TASK TO COMPLETE
Nothing should be left out: repeat all the data exactly.

DATA SHOWN
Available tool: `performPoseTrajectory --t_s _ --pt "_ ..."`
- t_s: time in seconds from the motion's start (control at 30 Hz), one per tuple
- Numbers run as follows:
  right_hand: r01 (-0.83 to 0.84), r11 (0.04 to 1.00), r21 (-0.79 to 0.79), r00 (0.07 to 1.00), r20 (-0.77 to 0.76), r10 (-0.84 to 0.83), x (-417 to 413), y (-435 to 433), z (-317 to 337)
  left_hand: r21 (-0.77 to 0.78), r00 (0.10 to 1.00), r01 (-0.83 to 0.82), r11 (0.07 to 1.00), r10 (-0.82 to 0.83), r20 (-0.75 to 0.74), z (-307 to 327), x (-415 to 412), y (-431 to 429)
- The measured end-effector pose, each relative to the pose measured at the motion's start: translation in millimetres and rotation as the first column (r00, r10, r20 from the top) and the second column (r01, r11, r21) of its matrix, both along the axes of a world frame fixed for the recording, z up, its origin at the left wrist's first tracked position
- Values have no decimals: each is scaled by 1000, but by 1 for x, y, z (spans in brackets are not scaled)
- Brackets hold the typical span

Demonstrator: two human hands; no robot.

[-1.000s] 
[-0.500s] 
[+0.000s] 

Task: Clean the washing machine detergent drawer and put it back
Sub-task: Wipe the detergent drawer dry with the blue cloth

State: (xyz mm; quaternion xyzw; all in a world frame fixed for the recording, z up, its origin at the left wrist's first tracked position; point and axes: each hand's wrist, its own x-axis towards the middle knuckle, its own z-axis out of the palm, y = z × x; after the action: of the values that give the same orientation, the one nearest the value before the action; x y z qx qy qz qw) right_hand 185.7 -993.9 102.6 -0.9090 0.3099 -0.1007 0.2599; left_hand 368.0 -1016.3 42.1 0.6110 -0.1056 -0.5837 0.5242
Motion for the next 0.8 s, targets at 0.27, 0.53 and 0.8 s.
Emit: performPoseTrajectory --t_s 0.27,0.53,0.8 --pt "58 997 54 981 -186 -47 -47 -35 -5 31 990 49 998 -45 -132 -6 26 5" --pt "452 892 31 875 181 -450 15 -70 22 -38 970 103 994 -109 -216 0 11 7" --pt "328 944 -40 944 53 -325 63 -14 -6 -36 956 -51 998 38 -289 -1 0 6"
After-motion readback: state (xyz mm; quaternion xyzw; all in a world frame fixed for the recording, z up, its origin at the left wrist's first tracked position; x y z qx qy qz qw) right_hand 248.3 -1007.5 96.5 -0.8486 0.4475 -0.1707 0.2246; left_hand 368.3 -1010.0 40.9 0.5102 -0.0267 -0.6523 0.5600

SOLUTION TO THE PROBLEM
Available tool: `performPoseTrajectory --t_s _ --pt "_ ..."`
- t_s: time in seconds from the motion's start (control at 30 Hz), one per tuple
- Numbers run as follows:
  right_hand: r01 (-0.83 to 0.84), r11 (0.04 to 1.00), r21 (-0.79 to 0.79), r00 (0.07 to 1.00), r20 (-0.77 to 0.76), r10 (-0.84 to 0.83), x (-417 to 413), y (-435 to 433), z (-317 to 337)
  left_hand: r21 (-0.77 to 0.78), r00 (0.10 to 1.00), r01 (-0.83 to 0.82), r11 (0.07 to 1.00), r10 (-0.82 to 0.83), r20 (-0.75 to 0.74), z (-307 to 327), x (-415 to 412), y (-431 to 429)
- The measured end-effector pose, each relative to the pose measured at the motion's start: translation in millimetres and rotation as the first column (r00, r10, r20 from the top) and the second column (r01, r11, r21) of its matrix, both along the axes of a world frame fixed for the recording, z up, its origin at the left wrist's first tracked position
- Values have no decimals: each is scaled by 1000, but by 1 for x, y, z (spans in brackets are not scaled)
- Brackets hold the typical span

Demonstrator: two human hands; no robot.

[-1.000s] 
[-0.500s] 
[+0.000s] 

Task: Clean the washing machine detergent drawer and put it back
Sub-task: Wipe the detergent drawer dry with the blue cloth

State: (xyz mm; quaternion xyzw; all in a world frame fixed for the recording, z up, its origin at the left wrist's first tracked position; point and axes: each hand's wrist, its own x-axis towards the middle knuckle, its own z-axis out of the palm, y = z × x; after the action: of the values that give the same orientation, the one nearest the value before the action; x y z qx qy qz qw) right_hand 185.7 -993.9 102.6 -0.9090 0.3099 -0.1007 0.2599; left_hand 368.0 -1016.3 42.1 0.6110 -0.1056 -0.5837 0.5242
Motion for the next 0.8 s, targets at 0.27, 0.53 and 0.8 s.
Emit: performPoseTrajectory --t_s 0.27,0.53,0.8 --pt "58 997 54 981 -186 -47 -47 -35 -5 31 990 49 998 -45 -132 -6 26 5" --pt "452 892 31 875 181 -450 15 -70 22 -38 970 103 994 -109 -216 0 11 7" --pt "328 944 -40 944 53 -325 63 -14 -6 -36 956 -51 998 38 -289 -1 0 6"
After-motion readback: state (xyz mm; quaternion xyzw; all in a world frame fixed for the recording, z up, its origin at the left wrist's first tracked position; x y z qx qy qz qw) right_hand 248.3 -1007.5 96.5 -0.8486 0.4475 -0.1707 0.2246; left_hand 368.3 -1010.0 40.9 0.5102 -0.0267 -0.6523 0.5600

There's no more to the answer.